__Aim of the exercise__: The reply must return each line of the data exactly.

__Data excerpt__:
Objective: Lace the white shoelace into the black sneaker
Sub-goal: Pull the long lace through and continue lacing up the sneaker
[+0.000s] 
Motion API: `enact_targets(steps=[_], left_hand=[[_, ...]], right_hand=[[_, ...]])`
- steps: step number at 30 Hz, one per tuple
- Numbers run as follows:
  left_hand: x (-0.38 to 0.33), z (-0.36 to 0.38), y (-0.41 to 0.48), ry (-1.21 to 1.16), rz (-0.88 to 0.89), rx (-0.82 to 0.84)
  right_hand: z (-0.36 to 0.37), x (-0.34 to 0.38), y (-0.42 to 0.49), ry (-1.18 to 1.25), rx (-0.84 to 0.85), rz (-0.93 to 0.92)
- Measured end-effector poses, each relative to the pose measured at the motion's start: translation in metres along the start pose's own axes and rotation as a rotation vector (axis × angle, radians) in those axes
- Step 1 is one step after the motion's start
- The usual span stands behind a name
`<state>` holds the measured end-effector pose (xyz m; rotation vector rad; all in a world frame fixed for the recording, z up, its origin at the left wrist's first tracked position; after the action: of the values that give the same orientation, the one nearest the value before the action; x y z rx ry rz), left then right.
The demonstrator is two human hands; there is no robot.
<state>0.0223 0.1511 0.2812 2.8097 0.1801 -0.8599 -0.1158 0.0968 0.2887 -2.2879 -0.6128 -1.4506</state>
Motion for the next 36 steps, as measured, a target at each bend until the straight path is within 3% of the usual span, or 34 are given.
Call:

__Task output__:
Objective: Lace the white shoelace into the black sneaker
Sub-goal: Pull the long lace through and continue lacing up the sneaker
[+0.000s] 
Motion API: `enact_targets(steps=[_], left_hand=[[_, ...]], right_hand=[[_, ...]])`
- steps: step number at 30 Hz, one per tuple
- Numbers run as follows:
  left_hand: x (-0.38 to 0.33), z (-0.36 to 0.38), y (-0.41 to 0.48), ry (-1.21 to 1.16), rz (-0.88 to 0.89), rx (-0.82 to 0.84)
  right_hand: z (-0.36 to 0.37), x (-0.34 to 0.38), y (-0.42 to 0.49), ry (-1.18 to 1.25), rx (-0.84 to 0.85), rz (-0.93 to 0.92)
- Measured end-effector poses, each relative to the pose measured at the motion's start: translation in metres along the start pose's own axes and rotation as a rotation vector (axis × angle, radians) in those axes
- Step 1 is one step after the motion's start
- The usual span stands behind a name
`<state>` holds the measured end-effector pose (xyz m; rotation vector rad; all in a world frame fixed for the recording, z up, its origin at the left wrist's first tracked position; after the action: of the values that give the same orientation, the one nearest the value before the action; x y z rx ry rz), left then right.
The demonstrator is two human hands; there is no robot.
<state>0.0223 0.1511 0.2812 2.8097 0.1801 -0.8599 -0.1158 0.0968 0.2887 -2.2879 -0.6128 -1.4506</state>
Motion for the next 36 steps, as measured, a target at each bend until the straight path is within 3% of the usual span, or 34 are given.
Call:

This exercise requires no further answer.